Historians have attributed the origin of legends about the rapid spread of the Black Death in Asia to a fourteenth-century poem by Ibn al-Verdi. His fictional account, never written down as fact, became the basis for centuries of misinformation about how the plague was spread, and a new study shows how fiction became intertwined with history and sheds light on how creative writing helped medieval societies cope with disasters.
According to RCO News Agency, Researchers have traced the roots of old beliefs about the rapid spread of the Black Death in Asia to a single source from the 14th century. For centuries, accounts of the plague moving along the Silk Road and ravaging cities and villages were based on a misunderstanding of a poetic tale rather than a historical document.
According to Science Daily, the narration in question is an authority. In the term of literary genres, maqamah is a type of short story consisting of an incident, which is mainly told with the intention of entertaining the listeners and sometimes as admonition, with encouraging expressions. In these types of stories, usually a single hero enters the story anonymously, and as soon as he is known at the end of the story, he disappears; Until he appears again, in another delegation, in the next position. This work was written by the poet and historian Ibn Alvardi in Aleppo in 1348/49 and was later mistakenly taken as an eyewitness account of how the disease spread across the continent.
A story that replaced science
Modern genetic evidence suggests that the bacteria responsible for the Black Death probably originated in Central Asia. Some scientists, influenced by Ibn Alvardi’s narrative, still believe that the plague reached the Black and Mediterranean seas from Kyrgyzstan in less than 10 years and started the devastating pandemic that swept across Western Eurasia and North Africa in the late 1340s. This interpretation, which is sometimes called the “theory of rapid passage”, relies heavily on the letter-by-letter interpretation of Ibn Alvardi’s poetic work.
The new study challenges this idea and questions whether it is realistic that the bacterium could have traveled more than 3,000 miles in a few years and caused such a widespread outbreak between 1347 and 1350.
A plague of tricksters and a century of confusion
In his maqamah, Ibn al-Verdi portrays the plague as a mischievous wandering agent that takes death from one region to another over the course of 15 years. The story begins beyond China, passes through India, Central Asia and Persia and finally reaches the Black Sea, Mediterranean, Egypt and the Levant. Since the author later recounted parts of this story in his historical writings, many later readers assumed that this account was true.
According to researchers Muhammad Omar, a PhD student in Arabic and Islamic studies, and Nahyan Fansi, a historian of Islamic medicine at the University of Oxford, this confusion began in the 15th century, when Arab and later European historians began to treat the story as a true account of the spread of the Black Death.
A text in the center of the historical network
Professor Fansi explained: All the ways go back to this one text to describe the spread of the plague incorrectly. It’s like at the center of a spider’s web of legends about the Black Death movement. He added: All the movement related to the plague in Asia and its arrival in Egypt before the evening has always been based on the single treatise of Ibn Alvardi, which is not confirmed by any other contemporary document or authority. This text was written only to show that the plague moved and deceived the people and should not be taken literally.

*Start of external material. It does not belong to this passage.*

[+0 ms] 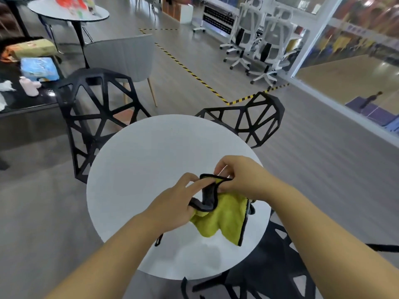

The cultural role of authority
The maqamah genre emerged from the late 10th century and became popular from the 12th century onwards. In the 14th century, Mamluk writers in the Islamic world valued this style and many of their works, including those written about the plague, are still preserved in the world’s libraries. These stories were designed to be performed or read all at once. Ibn Alvardi’s treatise was one of at least three maqamahs related to plague written in 1348-49. Rather than providing detailed information about the course of the disease, such texts show how people of the time coped with unimaginable loss and turmoil, the study suggests.
Review of previous outbreaks
Recognizing Ibn al-Wardi’s work as a fictional composition allows historians to turn their attention to lesser-known earlier outbreaks, such as the plague of Damascus in 1258 and the Kaifeng of 1232–1233. Scientists can now examine how societies remembered these earlier crises and how these memories shaped subsequent understandings of the Black Death.
Finding humanity in historical crisis
Professor Fansi added: These texts can show that creativity may be a way to control and adapt to the crisis, similar to the ways people learned new cooking or artistic skills during the Covid-19 pandemic. He continued: These officials may not give us accurate information about how the Black Death spread. But their value is in showing how the people of that time lived with this terrible crisis.